We have no real problem with compliance, as the requirements imposed are reasonable. Personally, I do not advocate that the industry should be bound hand and foot with rules and regulations, which would inhibit progress. But, as long as the law has been prescribed, I believe that this must be observed by all concerned. Ideally, there should be more self-regulation on the part of the insurers and intermediaries alike thus, reducing the burden thrust on the regulatory authority. In my view, a regulator should not be cast in the mould of a policeman but, more so, as a facilitator for market development. In other words, the regulator should be there, not to smother but to mother the institutions under his supervision. If any country is seriously viewing a path towards globalisation of the financial sector, efforts must be first made to develop the market, and thereafter regulations should be put in place. It should not happen the other way around, as generally happens in most developing countries.
Tell us your plans for the future?
Our growth plans include encouraging insurers to come up with innovative products. To start with, we ourselves came up with funeral expenses insurance, which an insurer agreed to underwrite. It was launched a few months ago, jointly with the insurer concerned. We are currently in the process of setting up a price comparison website in order to garner additional business opportunities.
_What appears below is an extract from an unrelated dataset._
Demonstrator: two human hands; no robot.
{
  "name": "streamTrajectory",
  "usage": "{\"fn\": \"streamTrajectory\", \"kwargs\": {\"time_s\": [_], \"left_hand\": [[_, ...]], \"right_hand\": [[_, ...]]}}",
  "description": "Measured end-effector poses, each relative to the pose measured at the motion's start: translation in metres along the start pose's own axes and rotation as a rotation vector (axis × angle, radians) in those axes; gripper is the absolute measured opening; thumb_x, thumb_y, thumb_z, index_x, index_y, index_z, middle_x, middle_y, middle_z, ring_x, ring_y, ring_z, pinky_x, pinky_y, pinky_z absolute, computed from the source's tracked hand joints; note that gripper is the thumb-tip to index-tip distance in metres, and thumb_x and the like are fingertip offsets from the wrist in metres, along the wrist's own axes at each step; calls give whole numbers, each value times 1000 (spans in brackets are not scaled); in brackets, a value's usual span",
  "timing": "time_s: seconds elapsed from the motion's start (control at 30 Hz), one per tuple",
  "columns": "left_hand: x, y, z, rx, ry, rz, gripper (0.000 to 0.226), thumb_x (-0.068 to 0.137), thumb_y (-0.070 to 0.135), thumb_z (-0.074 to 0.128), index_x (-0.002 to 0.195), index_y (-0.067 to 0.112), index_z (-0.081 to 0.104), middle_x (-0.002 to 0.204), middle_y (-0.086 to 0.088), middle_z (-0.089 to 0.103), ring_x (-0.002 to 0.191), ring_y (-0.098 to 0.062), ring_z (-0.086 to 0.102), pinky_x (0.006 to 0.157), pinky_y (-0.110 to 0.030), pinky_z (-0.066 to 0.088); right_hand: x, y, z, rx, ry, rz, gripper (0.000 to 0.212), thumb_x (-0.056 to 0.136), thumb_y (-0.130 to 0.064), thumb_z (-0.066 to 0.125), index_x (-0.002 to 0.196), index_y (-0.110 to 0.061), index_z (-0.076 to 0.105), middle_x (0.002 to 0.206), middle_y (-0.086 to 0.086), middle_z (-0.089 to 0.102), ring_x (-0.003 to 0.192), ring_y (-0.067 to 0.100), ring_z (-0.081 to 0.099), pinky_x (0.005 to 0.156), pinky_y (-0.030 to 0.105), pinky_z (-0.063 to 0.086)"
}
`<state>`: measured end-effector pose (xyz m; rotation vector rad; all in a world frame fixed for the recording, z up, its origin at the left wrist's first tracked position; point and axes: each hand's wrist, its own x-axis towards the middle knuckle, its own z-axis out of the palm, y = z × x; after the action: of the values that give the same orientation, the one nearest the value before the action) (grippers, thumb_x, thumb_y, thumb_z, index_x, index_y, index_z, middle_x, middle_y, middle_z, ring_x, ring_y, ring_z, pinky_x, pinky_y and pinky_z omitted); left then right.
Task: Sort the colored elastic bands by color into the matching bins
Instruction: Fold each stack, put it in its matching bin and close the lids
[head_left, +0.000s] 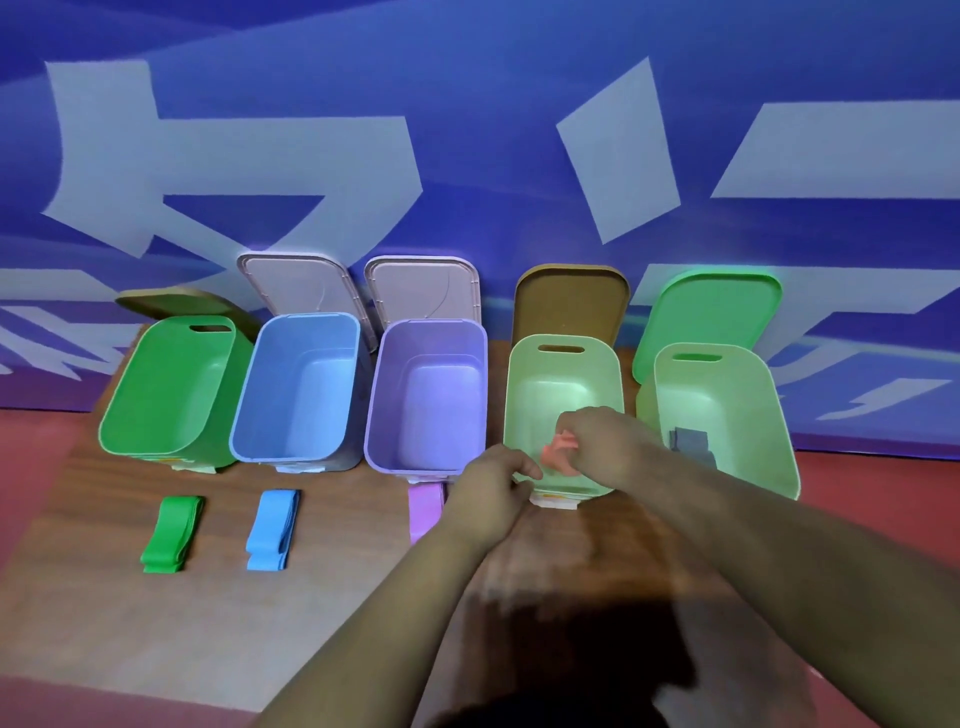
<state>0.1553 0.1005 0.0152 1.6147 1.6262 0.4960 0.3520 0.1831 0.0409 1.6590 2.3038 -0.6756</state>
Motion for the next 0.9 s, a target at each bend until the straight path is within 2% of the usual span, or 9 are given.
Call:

How do you see the industry shaping in the next 5 years?
As I see it, there is now a lot of foreign investment, both in the hospitality industry and otherwise, which, to my mind, will be further encouraged by the recent change in government here in Sri Lanka. In this backdrop, I see the industry growing sharply.
What are the current industry trends you observe?
The unfortunate trend, which continues unabated, is some insurers aiming merely at market share by direct contact with prospective clients at the expense of intermediaries but, it is hoped that, such companies will soon realise the immense benefit that an insurance broker brings into the picture both by way of service as well as technical input.